The project may explore how AI agents can automatically analyse logs, identify attack chains, map attacker behavior to MITRE ATT&CK-style tactics, generate remediation steps, test patches, isolate compromised services, and restore safe system states.
A key focus will be on safe autonomy. The system should not blindly execute actions. Instead, it should verify its own decisions, estimate risk, explain its reasoning, and request human approval when confidence is low or impact is high.
The project can also investigate how attackers may manipulate defensive AI agents through prompt injection, poisoned logs, misleading alerts, adversarial commands, or fake evidence. Therefore, the project studies both AI for security and security of AI agents.
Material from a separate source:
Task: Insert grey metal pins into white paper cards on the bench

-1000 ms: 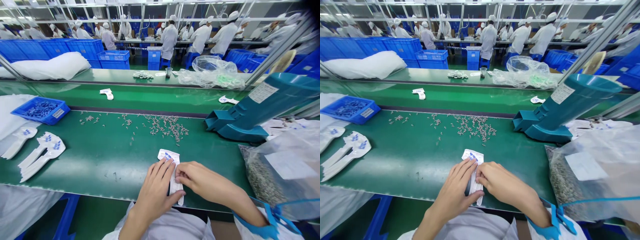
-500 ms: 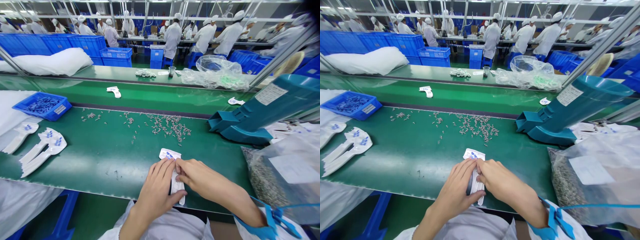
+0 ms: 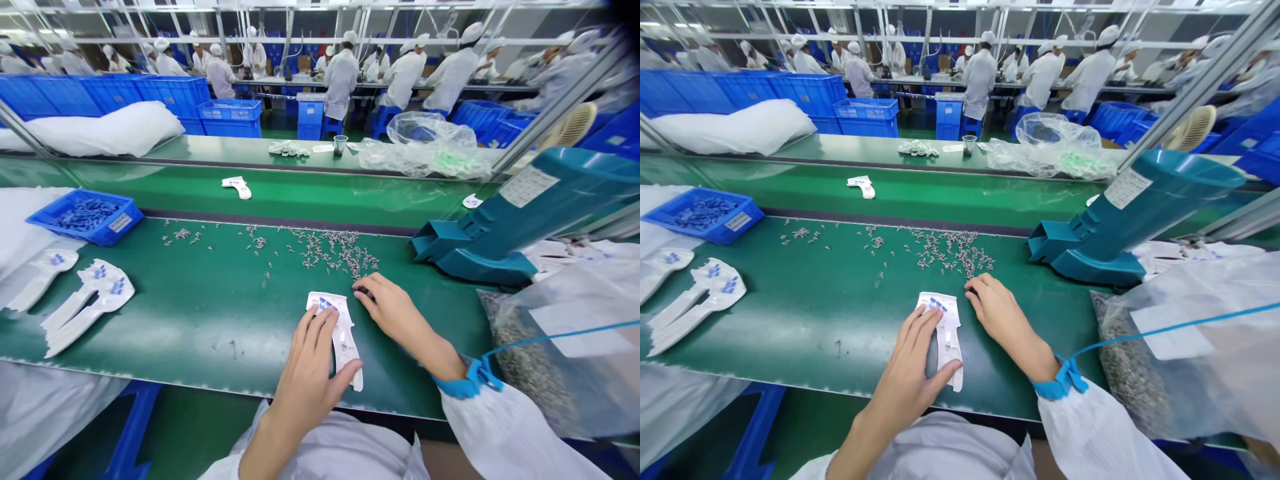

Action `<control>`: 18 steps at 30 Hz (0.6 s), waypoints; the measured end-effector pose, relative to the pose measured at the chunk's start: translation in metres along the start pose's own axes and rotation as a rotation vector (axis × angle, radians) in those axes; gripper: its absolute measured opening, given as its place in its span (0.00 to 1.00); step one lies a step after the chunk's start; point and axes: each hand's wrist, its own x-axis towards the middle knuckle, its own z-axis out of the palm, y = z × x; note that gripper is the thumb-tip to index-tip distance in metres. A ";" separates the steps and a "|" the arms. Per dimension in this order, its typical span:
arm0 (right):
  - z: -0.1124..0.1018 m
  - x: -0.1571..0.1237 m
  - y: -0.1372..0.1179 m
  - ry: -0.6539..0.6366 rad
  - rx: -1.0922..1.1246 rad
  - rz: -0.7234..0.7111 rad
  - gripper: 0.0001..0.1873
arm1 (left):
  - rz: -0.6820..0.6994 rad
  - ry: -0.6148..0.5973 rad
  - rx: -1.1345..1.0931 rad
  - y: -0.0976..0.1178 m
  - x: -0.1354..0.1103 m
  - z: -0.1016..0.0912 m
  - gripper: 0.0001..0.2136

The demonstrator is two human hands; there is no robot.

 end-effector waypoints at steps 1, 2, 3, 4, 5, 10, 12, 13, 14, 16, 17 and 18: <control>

Possible PhD Contribution Expectations
- Agentic Cyber Defence Architecture
A novel architecture for autonomous cyber defence using multiple specialised AI agents that can collaborate, debate, verify, and respond to cyber threats. - Self-Healing Security Framework
A framework that can move beyond detection and support automated recovery, service isolation, patch recommendation, configuration repair, and system restoration. - Safe Autonomy Model
A decision-control mechanism that determines when an AI security agent can act independently, when it should ask for human approval, and when it should stop. - Adversarial Robustness for Security Agents
New methods to protect AI cyber-defence agents from prompt injection, malicious logs, fake alerts, poisoned context, and attacker-controlled instructions. - Cyber Range Evaluation Environment
A controlled experimental environment where autonomous AI defenders can be evaluated against realistic attack scenarios. - Explainable Cyber Reasoning Layer
A mechanism that explains why the AI agent detected a threat, what evidence it used, what action it recommends, and what risks are involved. - Human-in-the-Loop Defence Protocol
A practical protocol for combining autonomous AI response with human oversight, especially for high-risk defensive actions. - Evaluation Metrics for Agentic Security
New metrics that measure not only detection accuracy, but also response correctness, recovery time, safety, explainability, false action risk, and resistance to manipulation.
Required knowledge
Required Knowledge
Essential
- Strong programming skills in Python
- Good understanding of cybersecurity fundamentals
- Basic knowledge of machine learning and deep learning
- Familiarity with large language models or transformer models
- Understanding of operating systems, logs, networks, or web security
- Ability to read and implement research papers
- Interest in autonomous AI systems and cyber defence
Useful
- Experience with LLM agents or multi-agent systems
- Knowledge of reinforcement learning
- Experience with Docker, Linux, cloud systems, or cyber ranges
- Understanding of malware behaviour, intrusion detection, or vulnerability analysis
- Familiarity with MITRE ATT&CK
- Knowledge of prompt injection and LLM security
- Experience with log analysis, SIEM-style systems, or security automation
- Knowledge of software patching, program analysis, or fuzzing
Nice to Have
- Experience with red-team/blue-team cybersecurity exercises
- Knowledge of secure software engineering
- Experience with autonomous planning or decision-making systems
- Familiarity with Kubernetes, cloud security, or DevSecOps
- Interest in AI governance, safety, and responsible automation
- Experience building prototypes, dashboards, or security tools
- Curiosity about the future of AI-powered cyber warfare and defense
This topic is suitable for a candidate who wants to work at the frontier of AI, cybersecurity, and autonomous systems. The candidate should be excited by the idea of building future cyber defenders that can reason, explain, repair, and recover from attacks rather than simply detecting them.
The project is especially suitable for students interested in AI security, autonomous agents, LLM safety, cyber defense, trustworthy AI, and next-generation security operations.